His parents loaned him money to start the paper even though they were worried it would hurt him politically. But the paper seems to help more than it hurts.

"I love his paper because I got to quit reading the National Enquirer," says state Rep. Dee Dee Ritchie, D-Pensacola, a frequent target.

His weekly tabloid, distributed free at restaurants and newsstands, has a circulation of 30,000. Its motto is "Read Cover to Cover, Never Bound by the Truth."

The motto is appropriate because much of the paper springs from Scarborough's imagination. He writes many stories under the pseudonym Izzy Walser, who is listed in various issues as national affairs correspondent, religion writer and olfactory correspondent (for a story on transmitting odors over the Internet).

Scarborough says the mysterious Izzy worked on the 1972 Nixon campaign and went undercover on the McGovern campaign. He was in a Turkish prison for five years and is still on probation for supplying guns to the Contras.

Izzy has a wide range of talents.

He writes the weekly religion column, "What in God's Name." He wrote the Thanksgiving feature "20 Junk Foods We're Really Thankful For." (He put M&Ms at No. 19: "Other than Springsteen, these chocolate drops of heaven are the best thing to come out of New Jersey.") Izzy also wrote the essay on the Panama Canal, an assignment that angered him because he was pulled from Nepal, where he'd been sent to "get the Dalai Lama's reaction to Caddyshack being released on DVD."

You can count on me to make the deal
And baby, we can't change the world
But baby, life is rich.
At least we'll change our market share. a

From his song Contract with Bulgari

The Sun has an unusual mix of politics and down-home features.

Scarborough's son Joey writes reviews of Nintendo games, reassuring readers that Pokemon Yellow "certainly is not satanic." A photograph of Ashley Judd appears in nearly every issue because the Sun's art directors think she's gorgeous. When Judd wasn't picked for an Oscar nomination, the paper wrote that it was proof "Communism is still prevalent in Hollywood."
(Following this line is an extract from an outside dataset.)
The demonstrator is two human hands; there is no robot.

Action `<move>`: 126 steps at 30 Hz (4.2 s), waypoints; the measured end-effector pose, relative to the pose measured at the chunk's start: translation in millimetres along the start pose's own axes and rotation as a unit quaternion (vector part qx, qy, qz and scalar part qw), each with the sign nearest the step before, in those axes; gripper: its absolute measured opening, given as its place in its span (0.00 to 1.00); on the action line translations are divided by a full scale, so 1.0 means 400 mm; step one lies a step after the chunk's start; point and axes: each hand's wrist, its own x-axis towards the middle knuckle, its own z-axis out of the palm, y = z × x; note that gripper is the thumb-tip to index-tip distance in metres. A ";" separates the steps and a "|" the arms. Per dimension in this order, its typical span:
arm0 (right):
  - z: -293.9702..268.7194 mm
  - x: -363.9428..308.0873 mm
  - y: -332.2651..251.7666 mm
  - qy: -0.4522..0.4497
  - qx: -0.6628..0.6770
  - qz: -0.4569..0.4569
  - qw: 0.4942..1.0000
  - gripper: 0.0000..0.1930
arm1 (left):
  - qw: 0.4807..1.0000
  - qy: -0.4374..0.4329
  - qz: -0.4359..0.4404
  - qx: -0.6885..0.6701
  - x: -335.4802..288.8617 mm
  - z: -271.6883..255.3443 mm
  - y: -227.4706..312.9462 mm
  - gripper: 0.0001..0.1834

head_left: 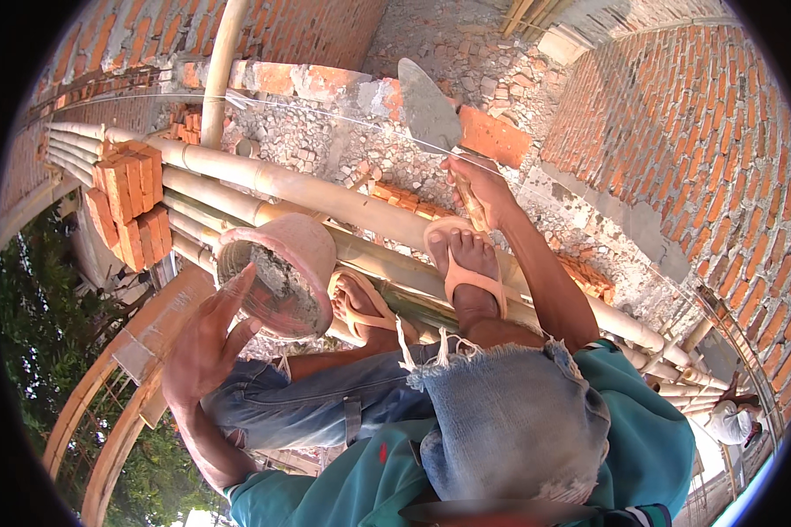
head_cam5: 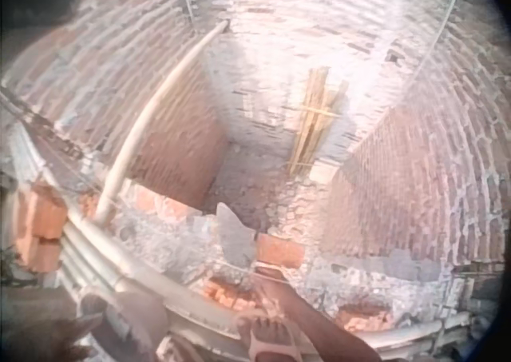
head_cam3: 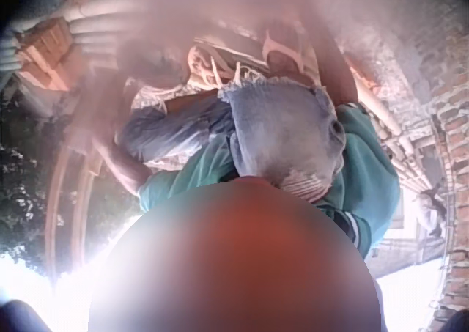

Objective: The person scoops mortar from a bucket with a trowel and spreads it along a brick wall. They place bricks onto the mortar, tap them into position, and continue adding mortar and bricks to extend the wall.

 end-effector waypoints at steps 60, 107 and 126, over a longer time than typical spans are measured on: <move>-0.344 -0.255 0.083 0.086 -0.729 0.007 0.679 0.18 | 0.999 0.035 -0.020 -0.016 -0.082 0.046 -0.001 0.34; -0.212 -0.059 0.042 0.179 -0.655 -0.314 0.663 0.15 | 0.968 0.134 -0.036 -0.207 -0.093 0.248 -0.213 0.38; -0.177 -0.028 0.031 0.154 -0.627 -0.365 0.671 0.18 | 0.933 0.068 0.076 -0.344 -0.098 0.229 -0.085 0.34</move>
The Sun has a regular feature called "Esther's Beauty Salon and Carburetor Repair," written by Esther Bankhead, the "Central Alabama Demolition Derby Champion 1961-64." Scarborough won't say whether he writes the column, but her style sounds remarkably similar to Izzy. In a column on short fingernails being back in style, Esther wrote that "it's time to get a sandblaster out and tear off those fake nails. They're going to be the leisure suit of the 21st century."

With a motto that says he isn't bound by the truth, Scarborough hasn't worried much about journalistic ethics.

He has published serious interviews with prominent Pensacola residents, including trial lawyer Fred Levin and developer Collier Merrill, who also happen to be big advertisers in the Sun and contributors to his political campaigns. Scarborough says neither advertising money nor campaign contributions affect how he votes or writes.

He has written stories urging that the city shut down the Port of Pensacola -- he says it's a waste of taxpayer money and could become an environmental nightmare -- and has urged two feuding Panhandle politicians to unite behind a single route for a new highway.

Scarborough is a heavy favorite to win re-election this year but plans to step down from Congress in 2002 so he can spend more time with his 9- and 12-year-old sons. He wants to be closer to the kids when they're in "the Smashing Pumpkins-teen angst stage." He and his wife divorced last year.

He and Merrill, who publishes a rival weekly, agreed on a merger last week. Merrill's employees will handle the business and advertising side and Scarborough will continue to write and edit.

Once the paper goes statewide, Scarborough says he wants to start a TV version of the Sun that will have correspondents in Los Angeles and Washington. He'll be a co-host of the show and expects Izzy to be a correspondent.

"All I want to do is buy out Rupert Murdoch and Ted Turner and the New York Times -- but only if I can have fun doing it."